Death in the Mediterranean

you have to understand
no one puts their children in a boat
unless the water is safer than the land.

-warsan shire

Nearly 2,000 people have drowned this year trying to get to Europe from the Middle East and Africa. Last weekend, an estimated 800 migrants trying to reach Europe drowned after their boat capsized off the Libyan coast. These desperate people are part of the largest mass migration since World War II. 

Worldwide, the number of people forcibly displaced by conflict or persecution reached 51.2 million in 2014. A large number of those escaping across the Mediterranean come from Syria and Somalia  — which, along with Afghanistan, produce more than half of all refugees worldwide —as well as Eritrea. 

Each day, would-be migrants depart from Libya, with most heading for the Italian island of Lampedusa, the EU territory closest to Libya. They are packed into cramped rubber rafts and fishing boats where they spend hours or days hoping to be rescued before they sink.
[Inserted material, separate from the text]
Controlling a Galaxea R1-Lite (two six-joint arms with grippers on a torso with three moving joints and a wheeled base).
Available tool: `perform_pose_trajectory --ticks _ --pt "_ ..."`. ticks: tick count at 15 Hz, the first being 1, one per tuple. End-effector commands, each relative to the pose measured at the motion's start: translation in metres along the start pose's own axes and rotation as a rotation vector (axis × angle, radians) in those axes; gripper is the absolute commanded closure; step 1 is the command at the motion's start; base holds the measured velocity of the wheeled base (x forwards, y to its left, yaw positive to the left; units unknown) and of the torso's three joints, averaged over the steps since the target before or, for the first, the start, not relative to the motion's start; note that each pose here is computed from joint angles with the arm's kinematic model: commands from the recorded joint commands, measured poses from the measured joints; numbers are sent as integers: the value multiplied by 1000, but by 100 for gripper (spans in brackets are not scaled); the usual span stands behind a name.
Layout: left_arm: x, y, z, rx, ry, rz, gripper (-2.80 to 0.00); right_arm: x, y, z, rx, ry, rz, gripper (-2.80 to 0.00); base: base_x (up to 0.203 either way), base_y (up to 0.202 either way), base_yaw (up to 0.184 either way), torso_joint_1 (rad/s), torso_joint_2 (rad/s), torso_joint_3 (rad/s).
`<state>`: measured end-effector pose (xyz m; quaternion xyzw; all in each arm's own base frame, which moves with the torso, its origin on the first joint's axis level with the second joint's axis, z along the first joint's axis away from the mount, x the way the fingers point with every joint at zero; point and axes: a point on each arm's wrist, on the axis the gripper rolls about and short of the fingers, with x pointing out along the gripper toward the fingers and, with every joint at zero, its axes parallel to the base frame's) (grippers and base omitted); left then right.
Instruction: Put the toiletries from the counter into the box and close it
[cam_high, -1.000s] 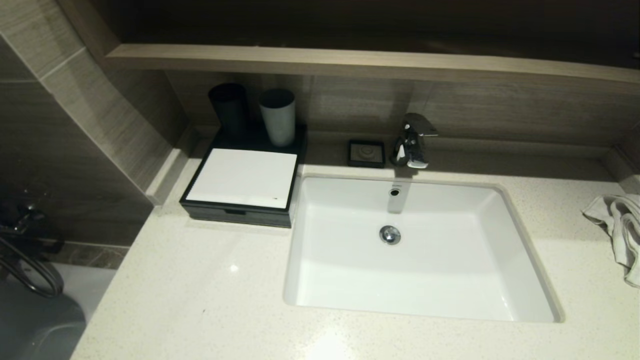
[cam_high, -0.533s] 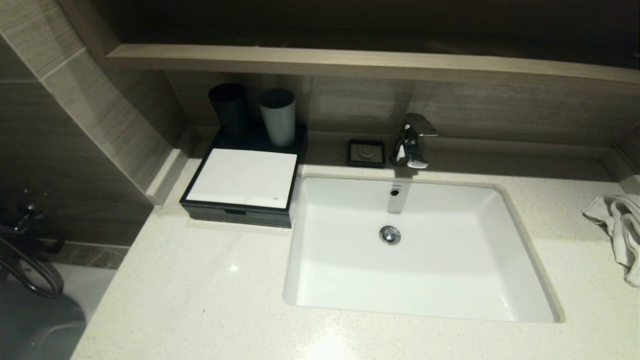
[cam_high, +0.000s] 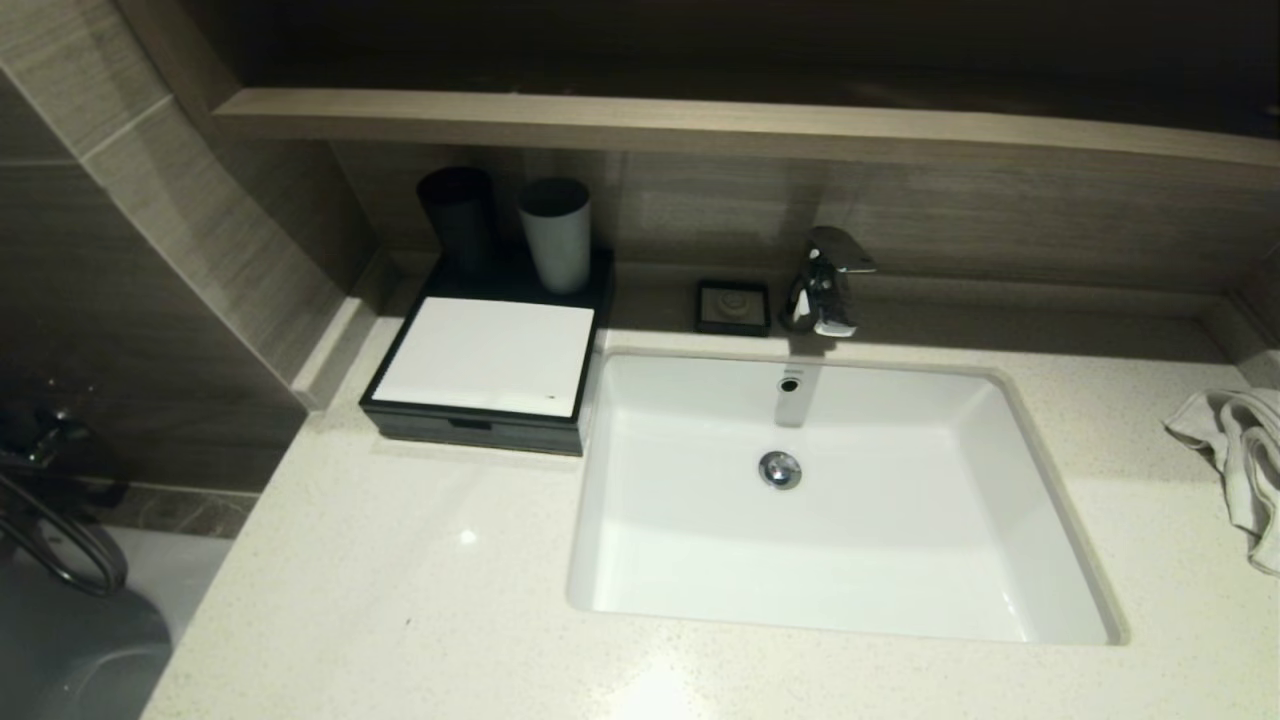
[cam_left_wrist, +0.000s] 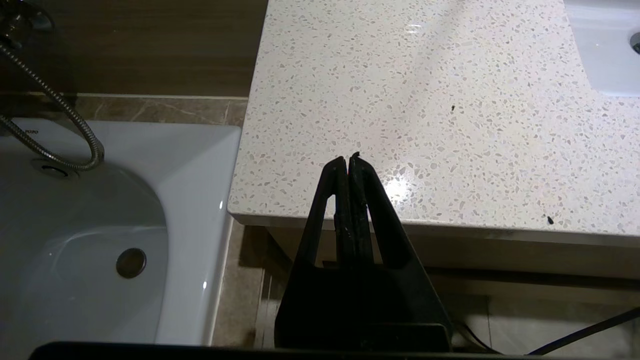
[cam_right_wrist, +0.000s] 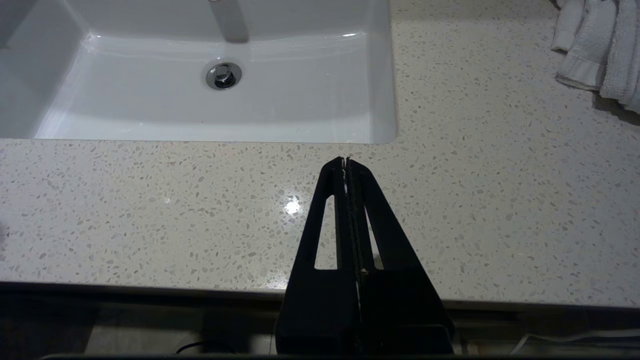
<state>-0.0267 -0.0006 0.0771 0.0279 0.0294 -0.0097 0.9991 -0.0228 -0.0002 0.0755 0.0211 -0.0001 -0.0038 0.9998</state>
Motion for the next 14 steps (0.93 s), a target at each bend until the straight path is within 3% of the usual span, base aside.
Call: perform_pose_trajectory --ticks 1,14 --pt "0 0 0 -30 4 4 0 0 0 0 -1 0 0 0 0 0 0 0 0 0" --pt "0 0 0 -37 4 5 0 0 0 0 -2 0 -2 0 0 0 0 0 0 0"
On the boats, migrants are often deprived of food and water and risk being thrown overboard if they get seasick.

For this perilous journey, human traffickers charge desperate migrants up to £1,300 each.

In a recent emergency conference, European leaders pledged to address the migrant crisis, however, proposals fall short of a serious confrontation of the ethical and human rights considerations at hand. While committing to sharply expanding maritime patrols in the Mediterranean and cracking down on traffickers, European leaders must consider strategies beyond repression and detention. 

For the Syrians, Libyans, Somalis and Eritreans who comprise the majority of this migrant flow to central Europe, we should do what the world did for the Indochinese in the 1970s. We should issue a comprehensive plan for action. As the communist governments of Indochina fell, global powers assembled to offer refugees the opportunity to resettle with the possibility of future repatriation. In the United States, approximately 130,000 refugees from South Vietnam, Laos and Cambodia were allowed to enter the country under the Indochina Migration and Refugee Assistance Act. Across Europe, several other nations implemented similar legislation. Why not consider a similar plan for these refugees due to the sheer magnitude of their exodus? 

For those with mixed motivations for migration (e.g. migrants from other North and Western African nations), instead of bowing to the nationalist rhetoric of many European political parties, it may be time to acknowledge the need for the reform of the immigration system to accommodate migrants at all skill levels. 

Globalization cannot only focus on the movement of goods and ideas. We must develop better strategies to regulate the movement of people too.

This model, supported by François Crépeau, UN Special Rapporteur on the human rights of migrants, offers the hope of a better life for people who have lived in nothing but chaos for the past few years. By creating such an action plan, Europe can reduce the number of deaths and, in turn, reduce the smuggling business model. 

Considering the role that Western foreign policy has played in the destabilization of countries such as Syria and Libya, we have a moral imperative to develop strategies to cope with the political issues themselves as well as their related effects on the quality of human life.